━━ Data

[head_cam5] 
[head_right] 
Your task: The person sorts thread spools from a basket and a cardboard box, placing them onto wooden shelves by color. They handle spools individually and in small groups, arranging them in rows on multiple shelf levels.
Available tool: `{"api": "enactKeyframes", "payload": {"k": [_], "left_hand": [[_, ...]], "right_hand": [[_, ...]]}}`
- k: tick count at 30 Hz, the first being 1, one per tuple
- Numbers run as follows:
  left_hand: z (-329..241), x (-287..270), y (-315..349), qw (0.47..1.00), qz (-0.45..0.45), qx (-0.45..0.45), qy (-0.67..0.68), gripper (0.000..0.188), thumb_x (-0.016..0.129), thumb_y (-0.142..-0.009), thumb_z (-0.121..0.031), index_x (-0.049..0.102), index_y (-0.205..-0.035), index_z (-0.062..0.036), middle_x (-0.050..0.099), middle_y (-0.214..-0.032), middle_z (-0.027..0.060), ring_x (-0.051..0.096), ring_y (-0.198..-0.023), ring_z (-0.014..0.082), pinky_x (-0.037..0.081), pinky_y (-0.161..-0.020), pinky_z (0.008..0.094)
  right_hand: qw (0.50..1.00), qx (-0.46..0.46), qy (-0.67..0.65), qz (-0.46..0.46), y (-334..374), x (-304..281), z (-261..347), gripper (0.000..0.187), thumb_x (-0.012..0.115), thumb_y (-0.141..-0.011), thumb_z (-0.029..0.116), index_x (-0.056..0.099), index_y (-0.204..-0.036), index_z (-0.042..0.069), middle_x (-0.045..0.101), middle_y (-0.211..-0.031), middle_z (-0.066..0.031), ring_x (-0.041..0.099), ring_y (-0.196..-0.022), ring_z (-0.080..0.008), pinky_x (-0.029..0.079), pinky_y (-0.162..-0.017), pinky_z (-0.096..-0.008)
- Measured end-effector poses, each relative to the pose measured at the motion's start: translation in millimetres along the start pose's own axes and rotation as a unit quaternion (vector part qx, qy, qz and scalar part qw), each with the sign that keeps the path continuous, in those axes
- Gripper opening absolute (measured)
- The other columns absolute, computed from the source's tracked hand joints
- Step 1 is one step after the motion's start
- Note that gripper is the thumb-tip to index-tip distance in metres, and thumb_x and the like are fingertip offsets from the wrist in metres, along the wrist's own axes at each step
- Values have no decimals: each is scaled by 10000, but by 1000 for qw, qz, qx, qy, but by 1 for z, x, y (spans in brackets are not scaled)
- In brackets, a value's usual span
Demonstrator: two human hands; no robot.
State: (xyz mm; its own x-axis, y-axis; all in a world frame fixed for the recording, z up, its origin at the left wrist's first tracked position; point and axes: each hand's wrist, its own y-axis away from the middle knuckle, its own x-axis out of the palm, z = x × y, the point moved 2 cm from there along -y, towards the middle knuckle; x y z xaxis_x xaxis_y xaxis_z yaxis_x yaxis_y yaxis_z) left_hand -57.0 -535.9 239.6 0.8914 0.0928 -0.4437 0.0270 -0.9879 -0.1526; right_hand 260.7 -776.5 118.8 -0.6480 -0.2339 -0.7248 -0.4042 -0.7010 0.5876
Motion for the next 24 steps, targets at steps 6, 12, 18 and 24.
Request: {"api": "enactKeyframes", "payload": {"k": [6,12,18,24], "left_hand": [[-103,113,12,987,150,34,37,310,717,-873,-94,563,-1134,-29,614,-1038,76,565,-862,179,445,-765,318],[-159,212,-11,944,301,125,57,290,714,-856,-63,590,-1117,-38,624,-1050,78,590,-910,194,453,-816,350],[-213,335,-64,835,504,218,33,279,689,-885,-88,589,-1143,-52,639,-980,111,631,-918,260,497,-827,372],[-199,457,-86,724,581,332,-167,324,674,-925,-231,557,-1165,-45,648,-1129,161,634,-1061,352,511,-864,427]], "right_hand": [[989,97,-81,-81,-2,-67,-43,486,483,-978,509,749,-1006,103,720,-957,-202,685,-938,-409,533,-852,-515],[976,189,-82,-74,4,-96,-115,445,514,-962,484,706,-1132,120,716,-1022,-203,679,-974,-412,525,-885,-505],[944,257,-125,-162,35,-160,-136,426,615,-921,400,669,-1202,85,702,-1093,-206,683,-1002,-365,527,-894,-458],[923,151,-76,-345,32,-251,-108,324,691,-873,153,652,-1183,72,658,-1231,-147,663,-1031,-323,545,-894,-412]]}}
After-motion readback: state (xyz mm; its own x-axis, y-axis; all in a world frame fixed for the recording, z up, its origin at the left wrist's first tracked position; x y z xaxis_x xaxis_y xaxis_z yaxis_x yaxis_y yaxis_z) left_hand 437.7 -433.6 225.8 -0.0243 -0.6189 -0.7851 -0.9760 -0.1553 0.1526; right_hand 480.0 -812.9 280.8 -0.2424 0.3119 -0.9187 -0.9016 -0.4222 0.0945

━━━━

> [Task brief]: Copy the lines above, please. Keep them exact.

> [Solution for this exercise]:
[head_cam5] 
[head_right] 
Your task: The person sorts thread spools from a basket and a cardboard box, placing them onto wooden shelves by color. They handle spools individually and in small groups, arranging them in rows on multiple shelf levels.
Available tool: `{"api": "enactKeyframes", "payload": {"k": [_], "left_hand": [[_, ...]], "right_hand": [[_, ...]]}}`
- k: tick count at 30 Hz, the first being 1, one per tuple
- Numbers run as follows:
  left_hand: z (-329..241), x (-287..270), y (-315..349), qw (0.47..1.00), qz (-0.45..0.45), qx (-0.45..0.45), qy (-0.67..0.68), gripper (0.000..0.188), thumb_x (-0.016..0.129), thumb_y (-0.142..-0.009), thumb_z (-0.121..0.031), index_x (-0.049..0.102), index_y (-0.205..-0.035), index_z (-0.062..0.036), middle_x (-0.050..0.099), middle_y (-0.214..-0.032), middle_z (-0.027..0.060), ring_x (-0.051..0.096), ring_y (-0.198..-0.023), ring_z (-0.014..0.082), pinky_x (-0.037..0.081), pinky_y (-0.161..-0.020), pinky_z (0.008..0.094)
  right_hand: qw (0.50..1.00), qx (-0.46..0.46), qy (-0.67..0.65), qz (-0.46..0.46), y (-334..374), x (-304..281), z (-261..347), gripper (0.000..0.187), thumb_x (-0.012..0.115), thumb_y (-0.141..-0.011), thumb_z (-0.029..0.116), index_x (-0.056..0.099), index_y (-0.204..-0.036), index_z (-0.042..0.069), middle_x (-0.045..0.101), middle_y (-0.211..-0.031), middle_z (-0.066..0.031), ring_x (-0.041..0.099), ring_y (-0.196..-0.022), ring_z (-0.080..0.008), pinky_x (-0.029..0.079), pinky_y (-0.162..-0.017), pinky_z (-0.096..-0.008)
- Measured end-effector poses, each relative to the pose measured at the motion's start: translation in millimetres along the start pose's own axes and rotation as a unit quaternion (vector part qx, qy, qz and scalar part qw), each with the sign that keeps the path continuous, in those axes
- Gripper opening absolute (measured)
- The other columns absolute, computed from the source's tracked hand joints
- Step 1 is one step after the motion's start
- Note that gripper is the thumb-tip to index-tip distance in metres, and thumb_x and the like are fingertip offsets from the wrist in metres, along the wrist's own axes at each step
- Values have no decimals: each is scaled by 10000, but by 1000 for qw, qz, qx, qy, but by 1 for z, x, y (spans in brackets are not scaled)
- In brackets, a value's usual span
Demonstrator: two human hands; no robot.
State: (xyz mm; its own x-axis, y-axis; all in a world frame fixed for the recording, z up, its origin at the left wrist's first tracked position; point and axes: each hand's wrist, its own y-axis away from the middle knuckle, its own x-axis out of the palm, z = x × y, the point moved 2 cm from there along -y, towards the middle knuckle; x y z xaxis_x xaxis_y xaxis_z yaxis_x yaxis_y yaxis_z) left_hand -57.0 -535.9 239.6 0.8914 0.0928 -0.4437 0.0270 -0.9879 -0.1526; right_hand 260.7 -776.5 118.8 -0.6480 -0.2339 -0.7248 -0.4042 -0.7010 0.5876
Motion for the next 24 steps, targets at steps 6, 12, 18 and 24.
Request: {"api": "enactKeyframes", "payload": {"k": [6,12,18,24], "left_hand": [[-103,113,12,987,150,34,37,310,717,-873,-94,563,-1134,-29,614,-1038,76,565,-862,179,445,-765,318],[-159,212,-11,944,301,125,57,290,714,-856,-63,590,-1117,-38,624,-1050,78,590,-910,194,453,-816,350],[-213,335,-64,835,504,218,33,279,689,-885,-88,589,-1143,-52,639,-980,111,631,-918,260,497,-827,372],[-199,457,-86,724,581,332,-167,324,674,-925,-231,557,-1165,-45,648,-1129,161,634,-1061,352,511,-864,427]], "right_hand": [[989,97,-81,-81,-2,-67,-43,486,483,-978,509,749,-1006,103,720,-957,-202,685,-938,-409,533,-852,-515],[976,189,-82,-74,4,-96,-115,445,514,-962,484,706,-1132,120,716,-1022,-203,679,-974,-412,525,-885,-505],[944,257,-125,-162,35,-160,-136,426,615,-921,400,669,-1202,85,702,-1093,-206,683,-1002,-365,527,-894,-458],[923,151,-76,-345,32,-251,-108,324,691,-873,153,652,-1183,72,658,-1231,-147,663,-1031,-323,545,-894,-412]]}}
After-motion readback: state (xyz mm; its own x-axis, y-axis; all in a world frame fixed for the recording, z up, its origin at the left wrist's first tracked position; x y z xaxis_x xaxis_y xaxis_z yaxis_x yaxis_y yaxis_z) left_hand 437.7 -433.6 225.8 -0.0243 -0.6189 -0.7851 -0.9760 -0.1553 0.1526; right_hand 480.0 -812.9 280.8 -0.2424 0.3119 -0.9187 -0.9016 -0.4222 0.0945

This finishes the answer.